■ WHAT IS BEING ASKED
Each line below must be reproduced exactly as it stands. Pictures stay out of the copy.

■ RECORDED INFORMATION
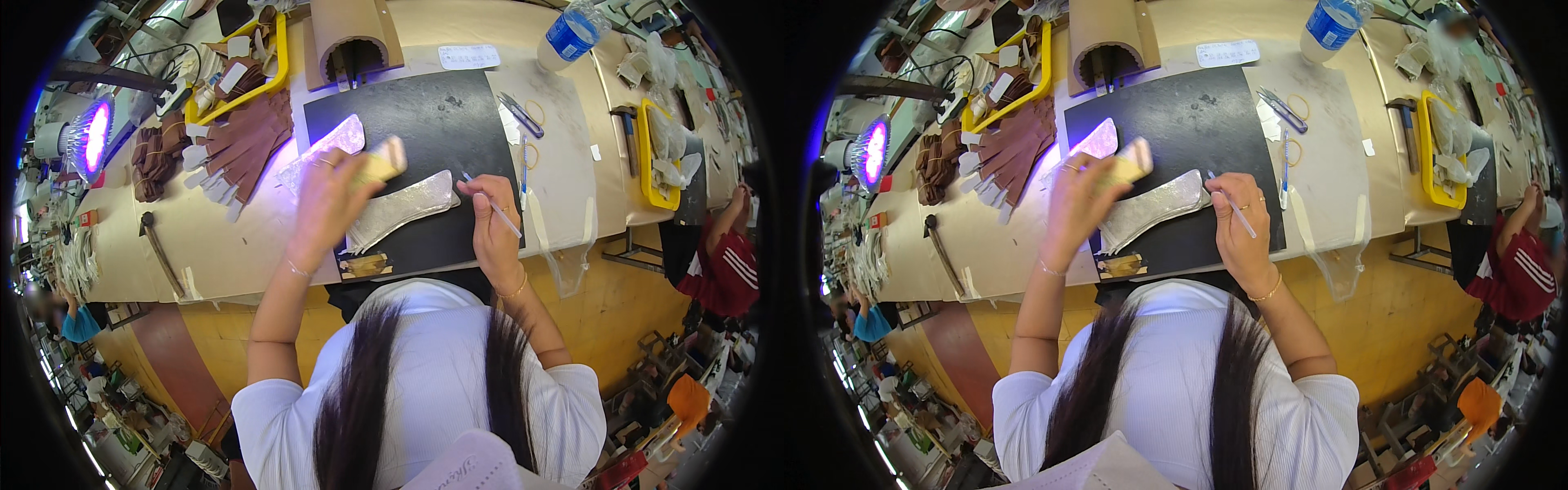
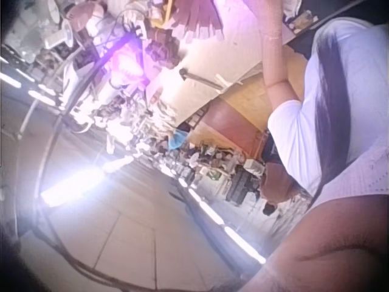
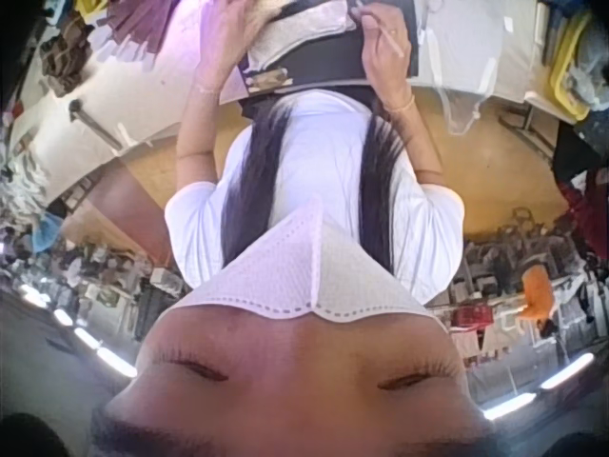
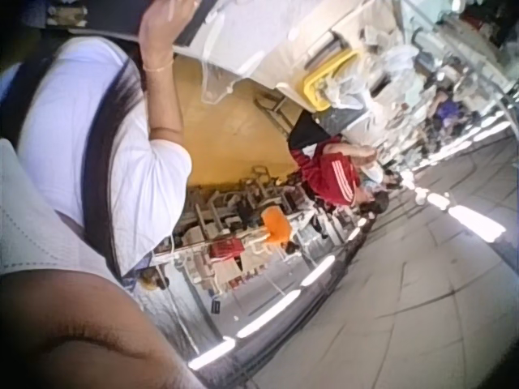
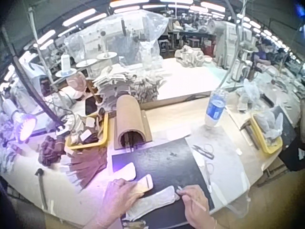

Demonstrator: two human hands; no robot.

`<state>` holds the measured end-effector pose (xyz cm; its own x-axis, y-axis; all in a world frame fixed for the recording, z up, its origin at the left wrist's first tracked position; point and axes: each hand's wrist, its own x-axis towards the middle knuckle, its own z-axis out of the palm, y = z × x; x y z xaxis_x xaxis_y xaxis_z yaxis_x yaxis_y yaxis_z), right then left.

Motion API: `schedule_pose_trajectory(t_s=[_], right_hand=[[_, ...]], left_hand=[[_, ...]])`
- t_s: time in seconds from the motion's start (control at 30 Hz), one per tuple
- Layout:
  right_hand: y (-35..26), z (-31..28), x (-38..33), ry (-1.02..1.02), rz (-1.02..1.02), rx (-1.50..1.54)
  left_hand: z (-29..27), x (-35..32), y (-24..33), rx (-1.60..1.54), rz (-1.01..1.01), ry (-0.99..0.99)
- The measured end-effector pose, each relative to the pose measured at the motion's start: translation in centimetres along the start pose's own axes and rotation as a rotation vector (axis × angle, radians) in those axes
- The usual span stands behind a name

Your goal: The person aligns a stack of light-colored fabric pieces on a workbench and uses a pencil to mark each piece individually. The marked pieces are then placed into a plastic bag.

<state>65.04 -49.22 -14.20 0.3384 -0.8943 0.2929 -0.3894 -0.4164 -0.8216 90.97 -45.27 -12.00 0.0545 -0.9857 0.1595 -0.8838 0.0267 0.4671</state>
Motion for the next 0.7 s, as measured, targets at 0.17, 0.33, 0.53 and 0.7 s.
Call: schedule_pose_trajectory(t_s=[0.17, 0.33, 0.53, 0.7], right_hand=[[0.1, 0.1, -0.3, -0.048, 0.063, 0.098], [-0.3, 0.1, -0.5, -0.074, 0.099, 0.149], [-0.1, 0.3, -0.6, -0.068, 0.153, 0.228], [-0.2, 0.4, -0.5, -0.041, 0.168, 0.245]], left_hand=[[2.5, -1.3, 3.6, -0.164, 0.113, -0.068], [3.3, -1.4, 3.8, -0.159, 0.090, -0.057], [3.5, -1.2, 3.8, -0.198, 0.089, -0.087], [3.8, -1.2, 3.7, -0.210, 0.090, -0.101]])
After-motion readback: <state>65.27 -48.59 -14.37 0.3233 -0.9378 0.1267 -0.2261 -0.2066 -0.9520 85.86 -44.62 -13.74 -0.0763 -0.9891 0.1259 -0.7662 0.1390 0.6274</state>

■ SOLUTION TO THE EXERCISE
Demonstrator: two human hands; no robot.

`<state>` holds the measured end-effector pose (xyz cm; its own x-axis, y-axis; all in a world frame fixed for the recording, z up, its origin at the left wrist's first tracked position; point and axes: each hand's wrist, its own x-axis towards the middle knuckle, its own z-axis out of the palm, y = z × x; x y z xaxis_x xaxis_y xaxis_z yaxis_x yaxis_y yaxis_z), right then left.

Motion API: `schedule_pose_trajectory(t_s=[_], right_hand=[[_, ...]], left_hand=[[_, ...]])`
- t_s: time in seconds from the motion's start (control at 30 Hz), one per tuple
- Layout:
  right_hand: y (-35..26), z (-31..28), x (-38..33), ry (-1.02..1.02), rz (-1.02..1.02), rx (-1.50..1.54)
  left_hand: z (-29..27), x (-35..32), y (-24..33), rx (-1.60..1.54), rz (-1.01..1.01), ry (-0.99..0.99)
- The measured end-effector pose, each relative to the pose measured at the motion's start: translation in centimetres along the start pose's own axes and rotation as a rotation vector (axis × angle, radians) in those axes
- The usual span stands behind a name

Your goal: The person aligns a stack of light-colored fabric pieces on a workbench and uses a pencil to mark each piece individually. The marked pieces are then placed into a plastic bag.

<state>65.04 -49.22 -14.20 0.3384 -0.8943 0.2929 -0.3894 -0.4164 -0.8216 90.97 -45.27 -12.00 0.0545 -0.9857 0.1595 -0.8838 0.0267 0.4671</state>
Motion for the next 0.7 s, as measured, targets at 0.17, 0.33, 0.53 and 0.7 s.
Call: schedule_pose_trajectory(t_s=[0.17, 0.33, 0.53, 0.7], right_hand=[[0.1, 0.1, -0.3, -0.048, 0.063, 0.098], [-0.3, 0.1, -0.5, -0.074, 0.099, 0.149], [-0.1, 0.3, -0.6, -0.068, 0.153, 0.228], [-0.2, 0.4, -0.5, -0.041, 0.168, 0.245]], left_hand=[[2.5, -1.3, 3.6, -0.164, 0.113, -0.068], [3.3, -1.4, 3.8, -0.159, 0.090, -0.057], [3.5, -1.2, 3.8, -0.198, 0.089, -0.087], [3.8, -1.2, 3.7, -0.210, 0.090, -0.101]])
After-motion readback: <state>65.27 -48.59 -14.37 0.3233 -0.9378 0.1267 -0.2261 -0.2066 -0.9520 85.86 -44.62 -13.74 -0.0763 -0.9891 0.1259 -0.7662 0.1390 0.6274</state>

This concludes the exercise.